This post is not of much use on its own, but this is meant to clarify some of the technical jargon mentioned in the other posts and this will be updated as and when.
Quote from the BlackFin HRM:
“Multi-cycle instructions behave as multiple single-cycle instructions being
issued from the decoder over several clock cycles. For example, the Push
Multiple or Pop Multiple instruction can push or pop from 1 to 14 DREGS
and/or PREGS, and the instruction remains in the decode stage for a number
of clock cycles equal to the number of registers being accessed.”
In other words, one single instruction will be decoded and executed multiple times.
Very much self explanatory, whenever we have a loop in a code we always have two types of overheads
- > Adding an additional overhead of incrementing and checking a counter which decides the iterations in a loop
- > Pipeline stalls because of branch mis-prediction at the end of an iteration.
Both the above bottlenecks are eliminated by making hardware aware of the existence of the loop by specifying the starting point and the ending point and the number of iterations which needs to be executed.

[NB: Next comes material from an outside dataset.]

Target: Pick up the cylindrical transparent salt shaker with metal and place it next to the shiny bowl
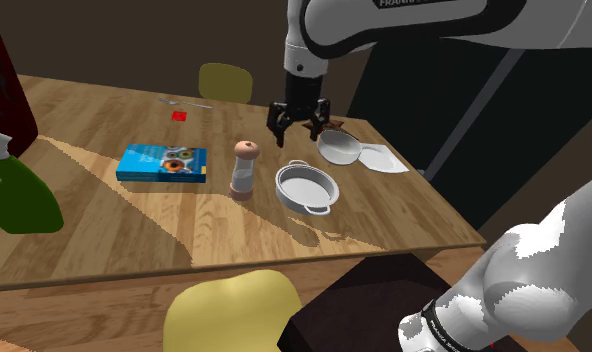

Below i have given a memcpy assembly code which uses zero overhead looping.
/* Set up the loop which runs from the label Loop_starts till the label Loop_ends for P0 times */
Lsetup(Loop_starts,Loop_ends)LC0 = p0;
r4 = b[p1++](z); /* Read from the source */
b[p2++] = r4; /* Write to the destination */
Zero Overhead looping is implemented by a hardware module called sequencer.